We used nonmetric multidimensional scaling to identify the community level structure of wintering waterfowl in Narragansett Bay ( Austin et al., 2001; Clarke & Ainsworth, 1993; Kruskal, 1964). Nonmetric multidimensional scaling is a nonparametric ordination technique used to reduce the dimensionality of a complex data set while maintaining the relative relationship between species composition of sites ( Dixon, 2009). This specific ordination method does not require a prior constraining of axes or assumptions of normality. NMDS fits all ordination axes simultaneously not by sequentially finding orthogonal linear axes. Therefore, calculating variance explained by axis or linear goodness of fit measures are not applicable to this specific ordination method.
Nonmetric multidimensional scaling was conducted using survey data collected from 2004 to 2011. A Wisconsin double transform, standardized by species percent abundance and by maximum for each species, was conducted on the species data, and Bray-Curtis distance was used to calculate community distance (for in-depth discussion of methods see Faith et al., 1987; Minchin, 1987). We iteratively fit NMDS solutions of increasing dimensionality to determine the solution with adequate levels of decreased stress. Stress is a measure of goodness of fit; it is a measure of the agreement between the distance in ordination space and observed waterfowl community distance ( Kruskal, 1964). Our goal was to minimize stress while avoiding superfluous ordination axes. To find the global stress minimization of an NMDS, random configurations of start locations were interjected into the fitting algorithm ( Kruskal & Wish, 1978). All analyses were conducted in R version 2.13.1 ( R Development Core Team, 2013) and NMDS was conducted with the Vegan package ( Oksanen et al., 2007).

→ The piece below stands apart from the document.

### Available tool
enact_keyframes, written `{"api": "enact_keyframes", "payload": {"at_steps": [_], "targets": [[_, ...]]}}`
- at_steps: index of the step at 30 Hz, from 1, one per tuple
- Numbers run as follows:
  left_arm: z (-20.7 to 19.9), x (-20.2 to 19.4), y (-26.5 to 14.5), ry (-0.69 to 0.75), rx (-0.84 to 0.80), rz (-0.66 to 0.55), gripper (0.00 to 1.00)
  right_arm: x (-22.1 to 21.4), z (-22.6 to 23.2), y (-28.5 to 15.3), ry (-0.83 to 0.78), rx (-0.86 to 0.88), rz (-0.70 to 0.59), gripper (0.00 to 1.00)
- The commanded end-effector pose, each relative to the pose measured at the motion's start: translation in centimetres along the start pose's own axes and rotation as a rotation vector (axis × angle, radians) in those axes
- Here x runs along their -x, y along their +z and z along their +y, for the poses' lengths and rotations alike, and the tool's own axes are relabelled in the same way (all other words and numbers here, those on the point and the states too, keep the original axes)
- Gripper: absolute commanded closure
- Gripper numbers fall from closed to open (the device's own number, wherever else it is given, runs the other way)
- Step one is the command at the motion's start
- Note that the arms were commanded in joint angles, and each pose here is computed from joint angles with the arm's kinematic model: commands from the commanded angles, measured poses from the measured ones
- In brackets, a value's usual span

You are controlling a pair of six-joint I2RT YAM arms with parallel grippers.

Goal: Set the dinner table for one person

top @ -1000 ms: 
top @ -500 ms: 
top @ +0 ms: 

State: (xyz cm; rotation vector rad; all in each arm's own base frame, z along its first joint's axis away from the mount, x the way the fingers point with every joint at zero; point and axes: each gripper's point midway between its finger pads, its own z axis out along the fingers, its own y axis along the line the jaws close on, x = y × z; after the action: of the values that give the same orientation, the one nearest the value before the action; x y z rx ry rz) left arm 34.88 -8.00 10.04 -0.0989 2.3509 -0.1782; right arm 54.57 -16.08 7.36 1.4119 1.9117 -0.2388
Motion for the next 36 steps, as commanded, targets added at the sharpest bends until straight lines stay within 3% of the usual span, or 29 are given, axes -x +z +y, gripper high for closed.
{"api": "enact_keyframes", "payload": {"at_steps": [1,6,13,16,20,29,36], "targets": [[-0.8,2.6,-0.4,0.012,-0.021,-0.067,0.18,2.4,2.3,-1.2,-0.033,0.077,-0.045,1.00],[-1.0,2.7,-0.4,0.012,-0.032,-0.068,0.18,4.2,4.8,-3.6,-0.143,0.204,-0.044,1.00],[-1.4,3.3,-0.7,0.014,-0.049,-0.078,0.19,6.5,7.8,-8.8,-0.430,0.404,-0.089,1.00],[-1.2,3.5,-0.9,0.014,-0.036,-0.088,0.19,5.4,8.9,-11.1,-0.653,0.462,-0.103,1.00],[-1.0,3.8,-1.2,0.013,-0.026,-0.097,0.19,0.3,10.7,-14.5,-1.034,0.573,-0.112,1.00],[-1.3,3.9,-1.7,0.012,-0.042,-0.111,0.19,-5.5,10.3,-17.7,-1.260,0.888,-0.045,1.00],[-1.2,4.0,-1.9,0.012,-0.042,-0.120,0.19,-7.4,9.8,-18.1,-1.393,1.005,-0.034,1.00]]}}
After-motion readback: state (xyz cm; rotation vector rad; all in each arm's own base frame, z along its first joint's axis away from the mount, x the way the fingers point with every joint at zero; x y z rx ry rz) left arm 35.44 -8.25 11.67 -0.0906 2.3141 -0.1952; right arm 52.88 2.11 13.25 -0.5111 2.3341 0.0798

To explore relationships between environmental conditions and the waterfowl community structure, we tested for correlations between the NMDS axes and ancillary variables ( Table 1). Ancillary variable selection was hypothesis driven. Initially, we examined the area effect and spatial structure of the waterfowl community composition. Also, we explored the impacts of near shore habitat conversion. Furthermore, we hypothesized that winter intensity and extreme wind events might be driving inter-annual variation. All ancillary variables ( Table 1) were initially tested for significance to the final four-dimensional NMDS structure and then cross correlation between variables. Among highly correlated variables, only the most significant variables to the NMDS structure were included in the final analysis.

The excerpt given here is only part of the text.